__What you have to do__:
Reproduce every line that appears below, precisely and completely.

__Collected data__:
= Beginning of Section =

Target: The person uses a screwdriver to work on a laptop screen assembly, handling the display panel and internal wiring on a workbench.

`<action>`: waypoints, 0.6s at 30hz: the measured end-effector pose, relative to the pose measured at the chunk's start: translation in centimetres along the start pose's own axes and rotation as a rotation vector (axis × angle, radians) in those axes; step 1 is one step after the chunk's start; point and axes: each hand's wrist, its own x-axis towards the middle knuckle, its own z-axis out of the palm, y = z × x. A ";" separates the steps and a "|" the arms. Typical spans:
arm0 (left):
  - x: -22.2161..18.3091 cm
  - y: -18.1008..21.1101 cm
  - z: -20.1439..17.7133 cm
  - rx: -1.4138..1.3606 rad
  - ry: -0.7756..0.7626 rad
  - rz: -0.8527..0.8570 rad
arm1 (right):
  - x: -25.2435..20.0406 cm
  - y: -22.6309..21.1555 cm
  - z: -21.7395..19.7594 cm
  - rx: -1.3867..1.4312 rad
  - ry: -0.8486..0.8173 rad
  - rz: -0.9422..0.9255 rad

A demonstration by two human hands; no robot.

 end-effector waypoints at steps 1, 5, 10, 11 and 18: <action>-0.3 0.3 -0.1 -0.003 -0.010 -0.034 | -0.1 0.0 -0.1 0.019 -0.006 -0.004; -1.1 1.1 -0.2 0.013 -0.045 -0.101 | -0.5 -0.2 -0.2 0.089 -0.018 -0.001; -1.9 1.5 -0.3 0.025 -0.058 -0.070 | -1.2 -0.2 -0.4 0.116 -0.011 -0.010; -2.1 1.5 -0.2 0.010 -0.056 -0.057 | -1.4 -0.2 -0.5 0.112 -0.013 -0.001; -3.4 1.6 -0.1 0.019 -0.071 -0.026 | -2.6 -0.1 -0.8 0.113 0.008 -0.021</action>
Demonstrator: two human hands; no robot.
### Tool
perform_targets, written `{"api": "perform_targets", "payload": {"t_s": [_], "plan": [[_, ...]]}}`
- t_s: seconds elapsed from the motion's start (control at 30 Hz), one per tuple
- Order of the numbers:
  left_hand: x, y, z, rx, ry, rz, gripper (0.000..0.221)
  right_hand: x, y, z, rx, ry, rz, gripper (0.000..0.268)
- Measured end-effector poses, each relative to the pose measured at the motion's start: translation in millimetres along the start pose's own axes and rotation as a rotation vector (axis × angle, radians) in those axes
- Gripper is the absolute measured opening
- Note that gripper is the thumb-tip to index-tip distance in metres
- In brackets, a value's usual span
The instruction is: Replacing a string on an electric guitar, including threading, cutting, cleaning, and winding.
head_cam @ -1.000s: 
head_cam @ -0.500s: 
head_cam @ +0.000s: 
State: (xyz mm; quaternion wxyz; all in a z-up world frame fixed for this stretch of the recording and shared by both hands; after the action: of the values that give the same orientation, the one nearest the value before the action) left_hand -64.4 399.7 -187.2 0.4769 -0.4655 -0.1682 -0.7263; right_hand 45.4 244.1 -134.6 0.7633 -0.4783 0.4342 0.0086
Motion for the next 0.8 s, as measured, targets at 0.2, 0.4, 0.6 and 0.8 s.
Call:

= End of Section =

__Task solution__:
Target: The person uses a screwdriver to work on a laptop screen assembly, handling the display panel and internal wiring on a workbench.

`<action>`: waypoints, 0.6s at 30hz: the measured end-effector pose, relative to the pose measured at the chunk's start: translation in centimetres along the start pose's own axes and rotation as a rotation vector (axis × angle, radians) in those axes; step 1 is one step after the chunk's start; point and axes: each hand's wrist, its own x-axis towards the middle knuckle, its own z-axis out of the palm, y = z × x. A ";" separates the steps and a "|" the arms. Typical spans:
arm0 (left):
  - x: -22.2161..18.3091 cm
  - y: -18.1008..21.1101 cm
  - z: -20.1439..17.7133 cm
  - rx: -1.4138..1.3606 rad
  - ry: -0.7756..0.7626 rad
  - rz: -0.8527..0.8570 rad
arm1 (right):
  - x: -25.2435..20.0406 cm
  - y: -22.6309..21.1555 cm
  - z: -21.7395..19.7594 cm
  - rx: -1.3867..1.4312 rad
  - ry: -0.8486..0.8173 rad
  - rz: -0.9422..0.9255 rad

A demonstration by two human hands; no robot.

 end-effector waypoints at steps 1, 5, 10, 11 and 18: <action>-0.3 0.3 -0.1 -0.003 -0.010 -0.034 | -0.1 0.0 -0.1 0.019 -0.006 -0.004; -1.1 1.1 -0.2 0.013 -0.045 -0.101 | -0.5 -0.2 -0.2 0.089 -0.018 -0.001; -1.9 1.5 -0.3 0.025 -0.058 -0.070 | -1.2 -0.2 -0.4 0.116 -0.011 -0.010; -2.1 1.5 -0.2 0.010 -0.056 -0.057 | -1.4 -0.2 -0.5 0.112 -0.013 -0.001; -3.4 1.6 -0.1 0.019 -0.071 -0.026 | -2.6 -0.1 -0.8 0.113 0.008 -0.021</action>
Demonstrator: two human hands; no robot.
### Tool
perform_targets, written `{"api": "perform_targets", "payload": {"t_s": [_], "plan": [[_, ...]]}}`
- t_s: seconds elapsed from the motion's start (control at 30 Hz), one per tuple
- Order of the numbers:
  left_hand: x, y, z, rx, ry, rz, gripper (0.000..0.221)
  right_hand: x, y, z, rx, ry, rz, gripper (0.000..0.268)
- Measured end-effector poses, each relative to the pose measured at the motion's start: translation in millimetres along the start pose's own axes and rotation as a rotation vector (axis × angle, radians) in those axes
- Gripper is the absolute measured opening
- Note that gripper is the thumb-tip to index-tip distance in metres
- In brackets, a value's usual span
The instruction is: Replacing a string on an electric guitar, including threading, cutting, cleaning, and winding.
head_cam @ -1.000s: 
head_cam @ -0.500s: 
head_cam @ +0.000s: 
State: (xyz mm; quaternion wxyz; all in a z-up world frame fixed for this stretch of the recording and shared by both hands; after the action: of the values that give the same orientation, the one nearest the value before the action) left_hand -64.4 399.7 -187.2 0.4769 -0.4655 -0.1682 -0.7263; right_hand 45.4 244.1 -134.6 0.7633 -0.4783 0.4342 0.0086
Motion for the next 0.8 s, as measured, targets at 0.2, 0.4, 0.6 and 0.8 s.
Call:

No further output is required here.